Ecommerce Bots: Markets Within Markets

Artificial scarcity is usually associated with luxury goods. For example, the De Beers Group is an international, vertically-integrated diamond company that artificially restricted the supply of the jewels it mines and manufactures in order to inflate the price. Until the beginning of the 21st century, it was able to do this because it maintained a virtual monopoly in the diamond industry, and it could profit from the artificial scarcity that it induced.

The same principal is at play in another industry, albeit a much more niche one: the world of streetwear. Supreme, the brand most associated with this type of fashion, induces artificial scarcity in all of its products in order to drive high prices from its cult-like following. When Supreme releases a product, it does so only in very limited quantities, and it generally doesn’t release the same product multiple times. This ensures total sales of all its products, whether in-store or online. So high is the demand for Supreme’s offerings that the company can even sell completely nonsensical items like logo-stamped bricks or painted crowbars, and consumers will still buy out the entire supply.

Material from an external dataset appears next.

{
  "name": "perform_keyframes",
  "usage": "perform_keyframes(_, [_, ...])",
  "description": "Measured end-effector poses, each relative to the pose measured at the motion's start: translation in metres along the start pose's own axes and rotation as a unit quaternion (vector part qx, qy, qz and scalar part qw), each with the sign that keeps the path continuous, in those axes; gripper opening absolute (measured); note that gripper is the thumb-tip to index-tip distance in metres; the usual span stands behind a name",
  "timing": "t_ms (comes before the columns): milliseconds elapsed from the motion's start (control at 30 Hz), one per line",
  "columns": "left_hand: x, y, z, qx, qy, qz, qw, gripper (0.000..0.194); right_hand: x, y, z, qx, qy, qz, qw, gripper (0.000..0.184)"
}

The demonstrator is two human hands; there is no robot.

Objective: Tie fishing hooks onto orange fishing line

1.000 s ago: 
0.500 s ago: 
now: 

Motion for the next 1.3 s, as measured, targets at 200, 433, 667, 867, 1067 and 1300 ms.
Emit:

Given that there are only 10 physical Supreme stores worldwide, with only two of them in the United States, it’s understandably difficult to get one’s hands on a Supreme item. Shoppers often wait for days in lines stretching for blocks outside of Supreme’s stores in New York, Los Angeles, and other cities around the world. Online releases through Supreme’s website can sell out in minutes. Buying items through resale sites like eBay can be absurdly expensive. Case in point: one of Supreme’s logo-stamped bricks was resold for over $1,000 on eBay in 2016 after the original supply sold at $30 each.

Supreme’s artificial scarcity has created some interesting monetary opportunities for those equipped with the right combination of coding skills, business savvy, and streetwear interest. Written with coding languages like Python, ecommerce bots are automated checkout programs shoppers can use to purchase items online faster than human beings can naturally select items online and enter payment and shipping information. In the case of Supreme’s artificial scarcity, ecommerce bots can be wildly successful in that their owners can use them to beat the hordes of human shoppers trying to navigate the company’s online store, purchase inventory, and resell it. Or, in the case of one bot, the Supreme Saint, botmakers can rent out usage of their bot to hungry customers for a near-guaranteed purchase, in return for a fee.

As coding skills have become more common and online retail has become more mainstream, ecommerce bots like the Supreme Saint have risen in both popularity and notoriety. On the one hand, consumers recognize their utility, and are seeking to either rent out the services of ecommerce bots, or replicate the bots themselves. An entire subreddit, titled “r/sneakerbots,” exists to serve as a discussion forum for consumers to rent bots that buy rare sneakers, and for botmakers to discuss the specifics of their bots and which online release opportunities to target next.

In fact, the realm of rare sneaker releases is a ripe market within the overall streetwear industry for ecommerce bots. Bots like AIO Bot and NikeShoeBot exist for the sole purpose of automating the checkout process at sneaker sites, from name brands like Nike and Foot Locker to smaller boutiques like Hanon. These bots have stirred up controversy and backlash from retailers and consumer alike. Retailers claim that the bots render the marketplace unfair for consumer and detract from the experience of actually purchasing items through online retail, when consumers can be beat out by bots every time. Consumers simply don’t like that the bots can go through the checkout process so much faster than they can, when demand already outweighs supply so much.

Online retailers have tried to mitigate the effects of bots, of course. When a buyer goes through the checkout process a hundred times faster than a normal human being can manually enter their shipping and billing information, that sets off alerts that the buyer might actually be a bot, and the retailer can cancel the order. Some online stores feature bot identification methods like captcha tests. Streetwear brand Kith even includes a trivia question as part of its checkout process.

Whatever methods retailers employ to combat these ecommerce bots, however, it doesn’t seem like they’ll ever be able to prevent them. When demand exceeds supply by such a wide margin, consumers will pay whatever fees are required to up their chances of getting their hands on rare goods without having to go through the prohibitively costly resale market, and botmakers will continue to code these bots to both service these consumers’ demand, and to operate in the resale markets themselves. Botmakers are humans, too, and as they’ll be able to adapt to any strategy employed against them by online retailers.